Return, from the listing below, each line where the word "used" appears.
++++++++++
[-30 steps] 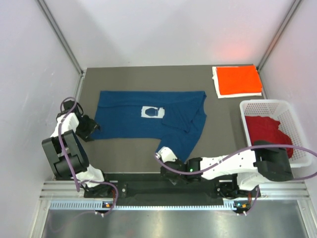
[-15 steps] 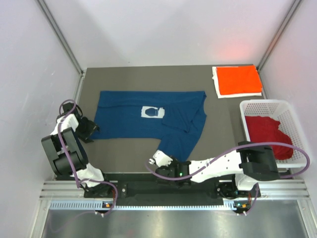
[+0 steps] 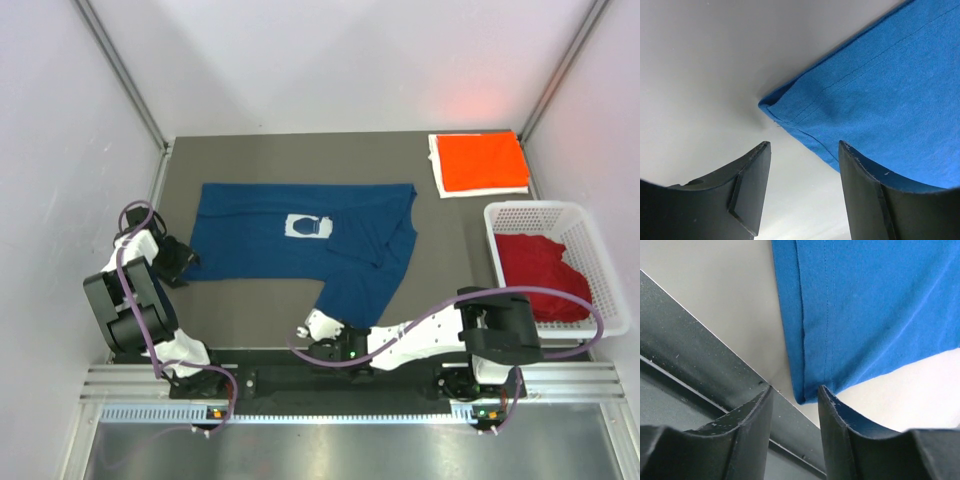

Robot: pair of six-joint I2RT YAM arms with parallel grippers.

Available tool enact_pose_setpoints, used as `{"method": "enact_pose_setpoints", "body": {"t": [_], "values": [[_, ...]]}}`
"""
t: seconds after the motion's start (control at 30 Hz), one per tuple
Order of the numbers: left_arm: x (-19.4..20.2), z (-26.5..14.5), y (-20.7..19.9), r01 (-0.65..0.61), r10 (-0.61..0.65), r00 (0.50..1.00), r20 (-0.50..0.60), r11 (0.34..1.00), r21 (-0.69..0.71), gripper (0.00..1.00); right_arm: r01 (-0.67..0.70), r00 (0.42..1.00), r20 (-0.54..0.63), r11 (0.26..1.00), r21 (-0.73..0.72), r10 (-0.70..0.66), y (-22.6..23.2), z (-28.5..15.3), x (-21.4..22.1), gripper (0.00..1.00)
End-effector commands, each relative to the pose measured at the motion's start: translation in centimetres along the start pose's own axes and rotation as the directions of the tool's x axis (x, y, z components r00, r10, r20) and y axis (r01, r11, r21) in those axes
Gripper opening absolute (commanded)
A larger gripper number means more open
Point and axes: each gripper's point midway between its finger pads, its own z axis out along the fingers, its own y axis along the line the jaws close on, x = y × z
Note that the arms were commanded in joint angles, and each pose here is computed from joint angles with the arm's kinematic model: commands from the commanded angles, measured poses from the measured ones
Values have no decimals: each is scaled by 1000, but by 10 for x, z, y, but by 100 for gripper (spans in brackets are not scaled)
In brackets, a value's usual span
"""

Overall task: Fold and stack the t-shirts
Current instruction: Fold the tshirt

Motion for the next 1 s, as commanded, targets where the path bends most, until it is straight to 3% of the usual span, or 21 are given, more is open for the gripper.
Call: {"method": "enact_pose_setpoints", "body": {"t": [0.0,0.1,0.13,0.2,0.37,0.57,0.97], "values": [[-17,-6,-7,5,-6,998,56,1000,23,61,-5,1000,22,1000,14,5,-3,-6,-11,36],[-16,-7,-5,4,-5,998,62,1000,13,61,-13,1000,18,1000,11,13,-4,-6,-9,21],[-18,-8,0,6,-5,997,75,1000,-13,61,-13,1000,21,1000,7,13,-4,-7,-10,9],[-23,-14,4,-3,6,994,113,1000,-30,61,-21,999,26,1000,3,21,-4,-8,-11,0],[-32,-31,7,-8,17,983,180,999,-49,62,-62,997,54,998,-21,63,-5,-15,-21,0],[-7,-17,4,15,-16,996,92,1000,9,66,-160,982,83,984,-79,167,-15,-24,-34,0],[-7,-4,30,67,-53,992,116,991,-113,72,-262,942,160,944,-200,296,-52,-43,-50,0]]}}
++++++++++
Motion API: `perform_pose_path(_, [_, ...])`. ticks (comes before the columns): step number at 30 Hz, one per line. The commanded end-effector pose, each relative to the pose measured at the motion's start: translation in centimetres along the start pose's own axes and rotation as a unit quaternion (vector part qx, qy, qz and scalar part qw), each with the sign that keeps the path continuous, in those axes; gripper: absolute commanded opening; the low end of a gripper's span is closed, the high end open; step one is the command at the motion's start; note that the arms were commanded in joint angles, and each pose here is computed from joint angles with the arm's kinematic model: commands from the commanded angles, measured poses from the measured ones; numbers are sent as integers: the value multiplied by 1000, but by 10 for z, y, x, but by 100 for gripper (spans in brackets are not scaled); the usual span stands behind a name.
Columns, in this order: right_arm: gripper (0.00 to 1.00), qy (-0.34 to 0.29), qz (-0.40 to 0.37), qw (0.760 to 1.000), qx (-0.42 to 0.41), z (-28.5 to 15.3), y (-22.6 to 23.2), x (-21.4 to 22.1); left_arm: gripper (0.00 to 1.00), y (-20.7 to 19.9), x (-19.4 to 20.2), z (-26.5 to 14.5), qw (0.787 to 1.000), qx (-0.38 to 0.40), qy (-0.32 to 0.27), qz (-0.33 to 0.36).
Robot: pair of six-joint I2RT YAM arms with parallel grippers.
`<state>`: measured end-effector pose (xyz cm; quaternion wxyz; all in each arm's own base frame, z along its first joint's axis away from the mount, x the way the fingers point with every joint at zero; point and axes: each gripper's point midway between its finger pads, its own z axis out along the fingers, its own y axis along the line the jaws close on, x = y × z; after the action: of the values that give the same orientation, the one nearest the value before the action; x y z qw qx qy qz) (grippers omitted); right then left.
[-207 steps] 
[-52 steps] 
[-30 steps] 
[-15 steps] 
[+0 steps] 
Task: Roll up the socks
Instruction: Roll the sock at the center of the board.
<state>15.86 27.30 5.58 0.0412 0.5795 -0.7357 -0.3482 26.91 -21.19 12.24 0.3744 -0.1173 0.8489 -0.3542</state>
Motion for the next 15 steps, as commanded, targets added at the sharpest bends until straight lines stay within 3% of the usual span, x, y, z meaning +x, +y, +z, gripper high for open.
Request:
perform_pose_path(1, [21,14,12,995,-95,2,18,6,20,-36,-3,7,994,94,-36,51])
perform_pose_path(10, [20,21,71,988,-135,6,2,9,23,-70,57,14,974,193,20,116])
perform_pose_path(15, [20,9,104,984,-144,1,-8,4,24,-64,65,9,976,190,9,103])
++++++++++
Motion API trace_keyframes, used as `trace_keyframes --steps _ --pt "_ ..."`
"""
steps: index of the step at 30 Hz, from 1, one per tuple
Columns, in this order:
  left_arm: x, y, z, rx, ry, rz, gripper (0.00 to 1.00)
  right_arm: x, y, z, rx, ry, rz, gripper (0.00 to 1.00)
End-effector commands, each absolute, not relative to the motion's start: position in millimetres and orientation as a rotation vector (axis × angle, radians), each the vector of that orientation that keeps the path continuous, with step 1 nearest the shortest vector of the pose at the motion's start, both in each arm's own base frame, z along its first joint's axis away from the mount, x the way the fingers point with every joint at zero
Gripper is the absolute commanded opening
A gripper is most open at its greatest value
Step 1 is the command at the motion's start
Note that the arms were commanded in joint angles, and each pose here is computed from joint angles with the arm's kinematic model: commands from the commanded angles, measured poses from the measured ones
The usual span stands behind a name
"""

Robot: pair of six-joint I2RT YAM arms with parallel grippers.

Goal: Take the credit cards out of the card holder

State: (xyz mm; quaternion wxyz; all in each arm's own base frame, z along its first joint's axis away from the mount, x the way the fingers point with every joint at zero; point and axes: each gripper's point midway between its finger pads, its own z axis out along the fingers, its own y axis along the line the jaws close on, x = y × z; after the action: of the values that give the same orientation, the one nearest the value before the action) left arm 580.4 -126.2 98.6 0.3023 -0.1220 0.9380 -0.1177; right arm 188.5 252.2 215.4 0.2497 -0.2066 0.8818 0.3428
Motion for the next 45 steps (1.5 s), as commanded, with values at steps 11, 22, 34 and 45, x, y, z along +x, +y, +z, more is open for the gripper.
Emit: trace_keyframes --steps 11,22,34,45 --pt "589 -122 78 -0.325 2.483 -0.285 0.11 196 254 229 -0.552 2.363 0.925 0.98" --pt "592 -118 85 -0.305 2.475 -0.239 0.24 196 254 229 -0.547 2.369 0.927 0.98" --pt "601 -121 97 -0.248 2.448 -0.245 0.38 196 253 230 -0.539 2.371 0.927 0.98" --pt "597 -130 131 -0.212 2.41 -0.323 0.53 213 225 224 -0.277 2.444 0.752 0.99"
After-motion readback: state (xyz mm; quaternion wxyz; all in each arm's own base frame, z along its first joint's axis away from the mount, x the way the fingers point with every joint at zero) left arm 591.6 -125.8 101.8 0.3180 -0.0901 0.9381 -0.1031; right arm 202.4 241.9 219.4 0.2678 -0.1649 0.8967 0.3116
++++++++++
• _Solution to this task_
Available tool enact_pose_setpoints, used as `{"method": "enact_pose_setpoints", "body": {"t": [_], "values": [[_, ...]]}}`
Motion API trace_keyframes, used as `trace_keyframes --steps _ --pt "_ ..."`

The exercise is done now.